» **REQUIREMENT**
Print the data exactly. Pictures stay out.

» **DATASET CONTENT**
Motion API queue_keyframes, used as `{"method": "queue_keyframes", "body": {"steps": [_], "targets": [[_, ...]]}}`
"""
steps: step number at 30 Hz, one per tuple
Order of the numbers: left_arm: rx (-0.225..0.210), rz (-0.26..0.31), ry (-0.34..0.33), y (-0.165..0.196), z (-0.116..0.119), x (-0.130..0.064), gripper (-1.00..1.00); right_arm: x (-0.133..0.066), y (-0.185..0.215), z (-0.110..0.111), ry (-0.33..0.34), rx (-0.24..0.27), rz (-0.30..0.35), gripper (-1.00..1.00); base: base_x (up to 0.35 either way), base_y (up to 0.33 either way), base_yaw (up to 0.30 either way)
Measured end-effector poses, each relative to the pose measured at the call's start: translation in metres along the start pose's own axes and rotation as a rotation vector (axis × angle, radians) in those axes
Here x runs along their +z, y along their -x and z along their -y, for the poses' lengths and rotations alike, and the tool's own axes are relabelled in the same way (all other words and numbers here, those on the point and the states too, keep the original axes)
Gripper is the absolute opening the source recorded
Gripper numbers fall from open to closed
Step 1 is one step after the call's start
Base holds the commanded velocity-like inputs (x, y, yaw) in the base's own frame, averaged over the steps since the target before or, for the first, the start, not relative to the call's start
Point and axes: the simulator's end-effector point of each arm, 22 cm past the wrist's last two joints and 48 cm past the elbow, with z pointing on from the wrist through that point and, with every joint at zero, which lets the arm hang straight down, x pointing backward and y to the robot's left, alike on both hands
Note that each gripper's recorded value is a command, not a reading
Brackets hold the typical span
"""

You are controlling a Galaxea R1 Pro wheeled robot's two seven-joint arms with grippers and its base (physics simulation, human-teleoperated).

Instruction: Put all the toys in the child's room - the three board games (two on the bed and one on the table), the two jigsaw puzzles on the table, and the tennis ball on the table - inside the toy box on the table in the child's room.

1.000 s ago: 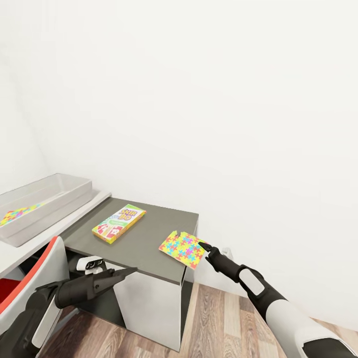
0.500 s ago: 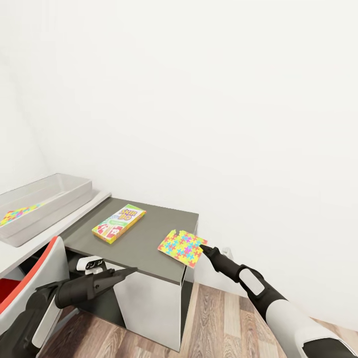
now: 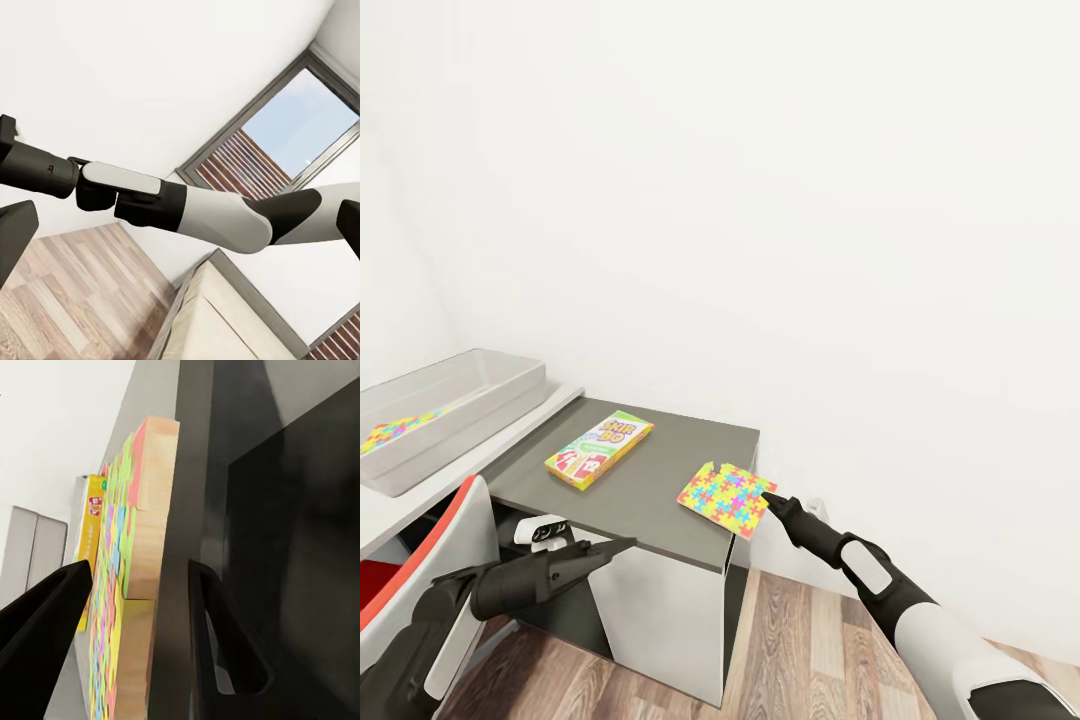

» **WRITTEN SOLUTION**
Motion API queue_keyframes, used as `{"method": "queue_keyframes", "body": {"steps": [_], "targets": [[_, ...]]}}`
"""
steps: step number at 30 Hz, one per tuple
Order of the numbers: left_arm: rx (-0.225..0.210), rz (-0.26..0.31), ry (-0.34..0.33), y (-0.165..0.196), z (-0.116..0.119), x (-0.130..0.064), gripper (-1.00..1.00); right_arm: x (-0.133..0.066), y (-0.185..0.215), z (-0.110..0.111), ry (-0.33..0.34), rx (-0.24..0.27), rz (-0.30..0.35), gripper (-1.00..1.00); base: base_x (up to 0.35 either way), base_y (up to 0.33 either way), base_yaw (up to 0.30 either way)
Measured end-effector poses, each relative to the pose measured at the call's start: translation in metres along the start pose's own axes and rotation as a rotation vector (axis × angle, radians) in those axes
Here x runs along their +z, y along their -x and z along their -y, for the poses' lengths and rotations alike, and the tool's own axes are relabelled in the same way (all other words and numbers here, those on the point and the states too, keep the original axes)
Gripper is the absolute opening the source recorded
Gripper numbers fall from open to closed
Step 1 is one step after the call's start
Base holds the commanded velocity-like inputs (x, y, yaw) in the base's own frame, averaged over the steps since the target before or, for the first, the start, not relative to the call's start
Point and axes: the simulator's end-effector point of each arm, 22 cm past the wrist's last two joints and 48 cm past the elbow, with z pointing on from the wrist through that point and, with every joint at zero, which lets the arm hang straight down, x pointing backward and y to the robot's left, alike on both hands
Note that each gripper's recorded value is a command, not a reading
Brackets hold the typical span
"""

You are controlling a Galaxea R1 Pro wheeled robot's two seven-joint arms with grippers and its base (physics simulation, human-teleoperated).

Instruction: Put all the toys in the child's room - the three board games (two on the bed and one on the table), the two jigsaw puzzles on the table, and the tennis ball on the table - inside the toy box on the table in the child's room.

1.000 s ago: 
0.500 s ago: 
now: 

The answer requires no additions.